Beamforming Design for Secure IRS-Assisted Multiuser MISO Systems

Recent advancements in radio frequency (RF) material have led to significant development of intelligent reflecting surfaces (IRSs) or programmable metasurfaces, which have garnered significant attention in wireless communications research. These surfaces are thin, rectangular metasurfaces that consist of sub-wavelength components that are capable of flexibly altering reflecting angle of incoming signals. By coordinating the phase shift elements, we can manipulate adverse wireless channel conditions to facilitate signal enhancement or interference mitigation. In this chapter, we leverage the programmability of IRSs for security provisioning in a multiuser wireless system comprising multiple legitimate users and an eavesdropper.
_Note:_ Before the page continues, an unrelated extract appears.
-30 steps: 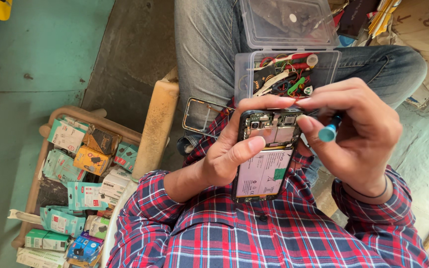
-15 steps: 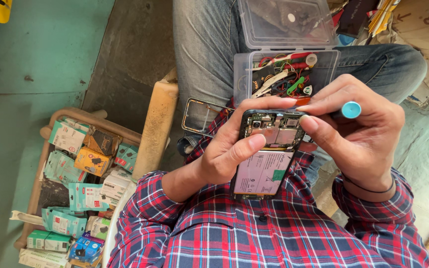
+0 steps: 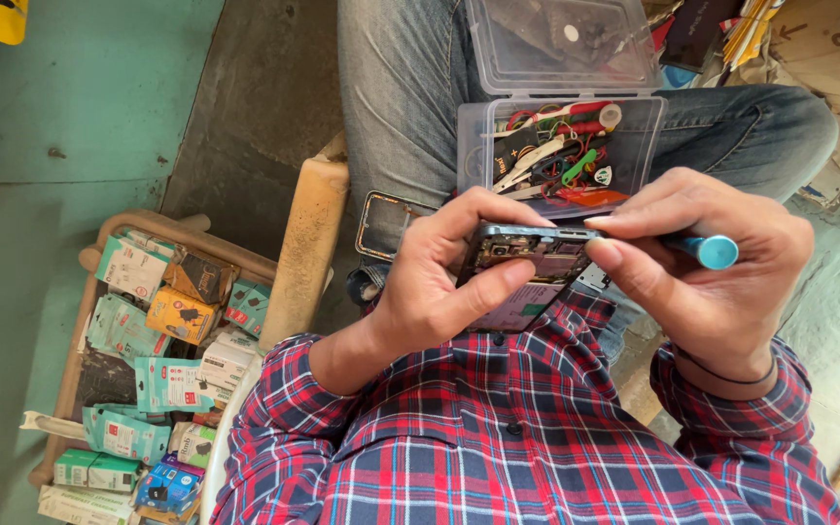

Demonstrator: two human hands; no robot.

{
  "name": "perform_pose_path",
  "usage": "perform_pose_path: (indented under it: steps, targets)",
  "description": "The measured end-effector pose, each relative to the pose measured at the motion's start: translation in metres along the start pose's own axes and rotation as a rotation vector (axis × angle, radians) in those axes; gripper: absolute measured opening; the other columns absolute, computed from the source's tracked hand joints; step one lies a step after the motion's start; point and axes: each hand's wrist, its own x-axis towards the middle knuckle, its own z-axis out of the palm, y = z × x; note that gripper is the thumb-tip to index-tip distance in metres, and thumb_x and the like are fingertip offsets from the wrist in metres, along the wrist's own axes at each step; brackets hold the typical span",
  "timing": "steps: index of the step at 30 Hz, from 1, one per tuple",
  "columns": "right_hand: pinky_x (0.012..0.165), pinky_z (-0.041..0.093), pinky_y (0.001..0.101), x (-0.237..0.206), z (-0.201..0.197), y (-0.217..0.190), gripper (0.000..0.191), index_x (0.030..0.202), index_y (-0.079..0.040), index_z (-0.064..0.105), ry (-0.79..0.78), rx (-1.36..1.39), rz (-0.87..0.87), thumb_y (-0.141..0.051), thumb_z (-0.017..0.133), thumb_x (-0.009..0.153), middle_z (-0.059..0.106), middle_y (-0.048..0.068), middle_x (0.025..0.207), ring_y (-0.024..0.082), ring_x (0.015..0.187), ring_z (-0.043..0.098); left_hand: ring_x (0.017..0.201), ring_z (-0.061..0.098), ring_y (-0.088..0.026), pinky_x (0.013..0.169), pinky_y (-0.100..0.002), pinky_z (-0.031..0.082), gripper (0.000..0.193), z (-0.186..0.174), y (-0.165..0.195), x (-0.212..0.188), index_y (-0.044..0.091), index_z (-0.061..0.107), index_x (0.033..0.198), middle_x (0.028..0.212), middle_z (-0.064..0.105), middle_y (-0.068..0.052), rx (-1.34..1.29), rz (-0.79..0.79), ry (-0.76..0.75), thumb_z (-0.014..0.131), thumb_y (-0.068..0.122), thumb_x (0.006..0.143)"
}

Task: The person sits on a chair and disassembles a smartphone, prying off the back cover and frame, then removing internal shields and the battery with a blue pry tool while holding the phone on their lap. They lift out the camera module and other internal parts and continue separating components from the chassis.

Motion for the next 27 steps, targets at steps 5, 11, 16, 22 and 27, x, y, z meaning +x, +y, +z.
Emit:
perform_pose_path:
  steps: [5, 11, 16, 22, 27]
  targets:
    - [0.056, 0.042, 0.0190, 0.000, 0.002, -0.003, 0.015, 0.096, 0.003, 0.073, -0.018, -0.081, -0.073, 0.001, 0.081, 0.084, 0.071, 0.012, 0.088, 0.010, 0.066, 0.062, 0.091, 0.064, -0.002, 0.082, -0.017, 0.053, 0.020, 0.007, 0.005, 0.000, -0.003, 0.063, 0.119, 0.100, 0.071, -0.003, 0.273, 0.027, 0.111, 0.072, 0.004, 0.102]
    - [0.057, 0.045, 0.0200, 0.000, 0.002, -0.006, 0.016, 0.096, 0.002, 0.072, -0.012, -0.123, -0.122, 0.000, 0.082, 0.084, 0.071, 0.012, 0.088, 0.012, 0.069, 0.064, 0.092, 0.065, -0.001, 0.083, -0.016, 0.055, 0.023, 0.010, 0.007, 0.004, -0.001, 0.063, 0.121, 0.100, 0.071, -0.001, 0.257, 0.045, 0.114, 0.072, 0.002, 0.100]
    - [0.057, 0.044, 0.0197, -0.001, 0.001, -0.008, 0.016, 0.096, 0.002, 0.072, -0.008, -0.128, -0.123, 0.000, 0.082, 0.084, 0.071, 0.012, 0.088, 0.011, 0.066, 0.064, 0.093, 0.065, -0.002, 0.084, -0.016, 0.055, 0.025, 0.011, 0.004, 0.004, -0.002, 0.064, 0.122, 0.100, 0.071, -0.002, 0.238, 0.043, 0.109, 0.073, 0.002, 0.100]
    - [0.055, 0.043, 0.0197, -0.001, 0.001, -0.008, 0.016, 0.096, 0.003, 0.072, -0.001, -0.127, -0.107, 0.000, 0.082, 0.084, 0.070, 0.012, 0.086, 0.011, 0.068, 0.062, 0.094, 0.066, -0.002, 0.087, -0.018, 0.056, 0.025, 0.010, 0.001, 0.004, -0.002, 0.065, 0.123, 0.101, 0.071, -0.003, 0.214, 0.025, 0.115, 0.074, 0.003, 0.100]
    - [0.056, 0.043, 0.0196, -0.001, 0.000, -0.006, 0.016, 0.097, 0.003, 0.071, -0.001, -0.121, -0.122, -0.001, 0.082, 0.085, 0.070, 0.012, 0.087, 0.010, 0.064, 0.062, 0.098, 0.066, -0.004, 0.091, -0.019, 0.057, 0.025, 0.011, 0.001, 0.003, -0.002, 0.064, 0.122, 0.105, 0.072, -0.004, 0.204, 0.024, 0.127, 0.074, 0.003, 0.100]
To this end, a signal combining an information signal and an artificial noise (AN) is generated at the base station (BS) for security provisioning. In order to achieve security provisioning in the considered network, the IRS reflection pattern and the BS transmit beamformers are designed collaboratively. As such, an optimization problem, subject to a maximum power allowance for the BS, is formulated. Subsequently, exploiting alternating optimization theory, a low-complexity algorithm is developed to circumvent the non-convexity, producing a stationary solution. The experimental results demonstrate that our scheme overwhelms two easy-to-implement benchmarks, one with random IRS reflection pattern and another without AN. Furthermore, our results confirm that by smartly employing IRSs, we can achieve secure communication in future wireless networks.